ACTION ITEM ::
Please restate the entire listing verbatim.

-- Opening Marker --

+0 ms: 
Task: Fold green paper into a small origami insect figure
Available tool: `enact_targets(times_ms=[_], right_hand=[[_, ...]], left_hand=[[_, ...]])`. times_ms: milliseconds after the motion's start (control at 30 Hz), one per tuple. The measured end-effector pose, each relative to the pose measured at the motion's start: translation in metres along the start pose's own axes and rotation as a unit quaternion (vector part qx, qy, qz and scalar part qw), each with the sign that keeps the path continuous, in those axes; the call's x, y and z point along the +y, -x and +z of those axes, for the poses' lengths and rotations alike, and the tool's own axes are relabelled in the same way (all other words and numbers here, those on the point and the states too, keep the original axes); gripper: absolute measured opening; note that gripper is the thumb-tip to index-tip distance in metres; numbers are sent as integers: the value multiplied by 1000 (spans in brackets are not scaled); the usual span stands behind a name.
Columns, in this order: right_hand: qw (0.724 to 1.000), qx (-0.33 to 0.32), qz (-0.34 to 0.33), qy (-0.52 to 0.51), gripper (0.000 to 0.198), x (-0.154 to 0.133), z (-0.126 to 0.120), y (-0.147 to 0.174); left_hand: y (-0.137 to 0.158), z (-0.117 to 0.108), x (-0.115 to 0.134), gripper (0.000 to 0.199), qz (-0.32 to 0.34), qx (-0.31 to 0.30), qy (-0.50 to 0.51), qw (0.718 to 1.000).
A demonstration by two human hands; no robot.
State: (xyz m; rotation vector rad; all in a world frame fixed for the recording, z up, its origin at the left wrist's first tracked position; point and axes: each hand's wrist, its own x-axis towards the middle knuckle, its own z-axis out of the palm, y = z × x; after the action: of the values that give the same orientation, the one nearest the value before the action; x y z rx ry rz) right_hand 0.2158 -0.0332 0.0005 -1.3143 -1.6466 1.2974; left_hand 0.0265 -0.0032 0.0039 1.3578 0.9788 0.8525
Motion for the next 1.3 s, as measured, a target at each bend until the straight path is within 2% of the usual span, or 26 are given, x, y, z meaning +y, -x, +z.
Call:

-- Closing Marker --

ANSWER TO THIS EXERCISE ::
+0 ms: 
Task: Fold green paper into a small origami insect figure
Available tool: `enact_targets(times_ms=[_], right_hand=[[_, ...]], left_hand=[[_, ...]])`. times_ms: milliseconds after the motion's start (control at 30 Hz), one per tuple. The measured end-effector pose, each relative to the pose measured at the motion's start: translation in metres along the start pose's own axes and rotation as a unit quaternion (vector part qx, qy, qz and scalar part qw), each with the sign that keeps the path continuous, in those axes; the call's x, y and z point along the +y, -x and +z of those axes, for the poses' lengths and rotations alike, and the tool's own axes are relabelled in the same way (all other words and numbers here, those on the point and the states too, keep the original axes); gripper: absolute measured opening; note that gripper is the thumb-tip to index-tip distance in metres; numbers are sent as integers: the value multiplied by 1000 (spans in brackets are not scaled); the usual span stands behind a name.
Columns, in this order: right_hand: qw (0.724 to 1.000), qx (-0.33 to 0.32), qz (-0.34 to 0.33), qy (-0.52 to 0.51), gripper (0.000 to 0.198), x (-0.154 to 0.133), z (-0.126 to 0.120), y (-0.147 to 0.174); left_hand: y (-0.137 to 0.158), z (-0.117 to 0.108), x (-0.115 to 0.134), gripper (0.000 to 0.199), qz (-0.32 to 0.34), qx (-0.31 to 0.30), qy (-0.50 to 0.51), qw (0.718 to 1.000).
A demonstration by two human hands; no robot.
State: (xyz m; rotation vector rad; all in a world frame fixed for the recording, z up, its origin at the left wrist's first tracked position; point and axes: each hand's wrist, its own x-axis towards the middle knuckle, its own z-axis out of the palm, y = z × x; after the action: of the values that give the same orientation, the one nearest the value before the action; x y z rx ry rz) right_hand 0.2158 -0.0332 0.0005 -1.3143 -1.6466 1.2974; left_hand 0.0265 -0.0032 0.0039 1.3578 0.9788 0.8525
Motion for the next 1.3 s, as measured, a target at each bend until the straight path is within 2% of the usual span, or 26 are given, x, y, z meaning +y, -x, +z.
Call:

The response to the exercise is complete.